But which inflation rate should you monitor? The one for consumer purchases? The one for producer purchases? Perhaps you should monitor both.

But also, you certainly should monitor your own company’s private rate of inflation.

That’s right. Because your company buys different stuff than most other companies, and in different proportions, it has a unique rate of inflation. And that rate could be significantly higher or lower than the average rates of inflation discussed in the news.

It therefore makes sense to use a chart like this to track the Private Rate of Inflation (PRI) for your company, or even for your division or department.

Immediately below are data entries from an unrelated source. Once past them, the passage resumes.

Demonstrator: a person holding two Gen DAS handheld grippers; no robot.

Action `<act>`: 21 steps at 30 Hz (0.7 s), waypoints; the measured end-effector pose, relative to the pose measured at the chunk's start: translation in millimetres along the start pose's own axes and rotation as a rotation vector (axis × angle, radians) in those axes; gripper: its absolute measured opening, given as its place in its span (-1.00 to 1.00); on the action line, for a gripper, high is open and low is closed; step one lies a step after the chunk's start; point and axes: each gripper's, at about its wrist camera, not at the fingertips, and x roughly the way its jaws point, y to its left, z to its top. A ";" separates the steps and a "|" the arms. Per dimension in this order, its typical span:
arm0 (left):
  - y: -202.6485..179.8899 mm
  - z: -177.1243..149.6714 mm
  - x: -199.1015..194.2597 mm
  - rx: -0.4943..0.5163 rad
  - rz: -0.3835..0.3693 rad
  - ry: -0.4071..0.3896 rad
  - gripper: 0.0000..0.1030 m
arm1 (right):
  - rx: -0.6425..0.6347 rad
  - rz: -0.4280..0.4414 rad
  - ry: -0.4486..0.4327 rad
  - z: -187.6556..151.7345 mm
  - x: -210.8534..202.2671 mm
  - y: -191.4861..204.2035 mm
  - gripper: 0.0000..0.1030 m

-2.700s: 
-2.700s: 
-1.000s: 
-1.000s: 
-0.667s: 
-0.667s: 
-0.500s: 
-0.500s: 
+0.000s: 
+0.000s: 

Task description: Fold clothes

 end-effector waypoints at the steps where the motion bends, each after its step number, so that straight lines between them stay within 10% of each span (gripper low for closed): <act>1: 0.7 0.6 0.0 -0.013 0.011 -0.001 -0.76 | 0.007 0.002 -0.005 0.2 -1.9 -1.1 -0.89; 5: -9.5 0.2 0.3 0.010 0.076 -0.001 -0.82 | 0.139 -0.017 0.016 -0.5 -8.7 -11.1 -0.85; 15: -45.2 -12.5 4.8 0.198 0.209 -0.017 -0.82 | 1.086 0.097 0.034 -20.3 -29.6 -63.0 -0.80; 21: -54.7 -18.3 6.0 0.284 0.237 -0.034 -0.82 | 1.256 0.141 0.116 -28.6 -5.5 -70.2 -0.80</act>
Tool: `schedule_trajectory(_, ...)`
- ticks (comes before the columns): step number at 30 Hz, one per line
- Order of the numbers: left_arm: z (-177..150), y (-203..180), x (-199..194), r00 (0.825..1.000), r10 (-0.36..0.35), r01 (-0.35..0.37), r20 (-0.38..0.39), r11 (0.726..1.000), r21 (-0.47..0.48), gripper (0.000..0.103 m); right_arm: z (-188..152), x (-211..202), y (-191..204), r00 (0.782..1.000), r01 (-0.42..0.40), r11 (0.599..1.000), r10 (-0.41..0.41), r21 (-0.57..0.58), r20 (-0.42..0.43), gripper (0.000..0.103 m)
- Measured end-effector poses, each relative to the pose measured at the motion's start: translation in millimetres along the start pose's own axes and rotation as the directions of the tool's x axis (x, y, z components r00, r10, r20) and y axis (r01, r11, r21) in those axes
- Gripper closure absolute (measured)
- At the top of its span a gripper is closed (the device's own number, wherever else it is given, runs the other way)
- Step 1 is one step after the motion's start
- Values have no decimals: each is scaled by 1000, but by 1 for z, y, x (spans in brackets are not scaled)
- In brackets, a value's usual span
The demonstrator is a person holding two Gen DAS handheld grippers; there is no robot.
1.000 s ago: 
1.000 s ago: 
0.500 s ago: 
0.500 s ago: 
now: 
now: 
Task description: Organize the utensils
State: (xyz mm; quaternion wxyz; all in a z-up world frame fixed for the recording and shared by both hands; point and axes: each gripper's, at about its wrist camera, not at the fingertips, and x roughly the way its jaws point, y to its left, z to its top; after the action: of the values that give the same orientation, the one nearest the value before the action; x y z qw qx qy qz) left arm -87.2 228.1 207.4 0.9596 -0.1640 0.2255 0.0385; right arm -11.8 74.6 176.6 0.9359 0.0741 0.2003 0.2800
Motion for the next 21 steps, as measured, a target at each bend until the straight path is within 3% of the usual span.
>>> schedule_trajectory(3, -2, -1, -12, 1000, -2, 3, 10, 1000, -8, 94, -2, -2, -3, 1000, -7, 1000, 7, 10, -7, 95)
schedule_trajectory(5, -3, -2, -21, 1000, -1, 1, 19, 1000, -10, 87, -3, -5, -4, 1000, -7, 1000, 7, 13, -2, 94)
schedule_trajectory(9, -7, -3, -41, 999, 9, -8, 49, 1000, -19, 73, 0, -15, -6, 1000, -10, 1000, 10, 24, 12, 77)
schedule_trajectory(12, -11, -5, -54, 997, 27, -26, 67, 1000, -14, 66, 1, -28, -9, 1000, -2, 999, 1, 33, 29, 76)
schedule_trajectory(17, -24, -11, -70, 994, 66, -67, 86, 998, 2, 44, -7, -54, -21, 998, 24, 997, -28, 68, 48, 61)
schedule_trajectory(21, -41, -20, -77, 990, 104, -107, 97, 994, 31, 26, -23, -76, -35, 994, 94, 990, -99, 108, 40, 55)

In fact, a version of this chart should be included in every manager’s monthly dashboard report, for at least three reasons:

First, the chart offers early warning. Without that warning, your managers could be surprised by large price increases that destroy your margins and make your budget obsolete. This is particularly true if your Purchasing Department negotiates long-term contracts that tend to hide much larger costs you’ll experience when those contracts expire.

Second, the chart suggests changes you should consider both for the prices you charge and for the products you purchase.

Third, you’ll do a much better job of budgeting and planning if you really understand how inflation is affecting your company’s costs.

Introducing the Private Rate of Inflation Schedule

This figure shows the PRI schedule that supports the chart. I’ve hidden many rows and columns in it so you can see all four corners.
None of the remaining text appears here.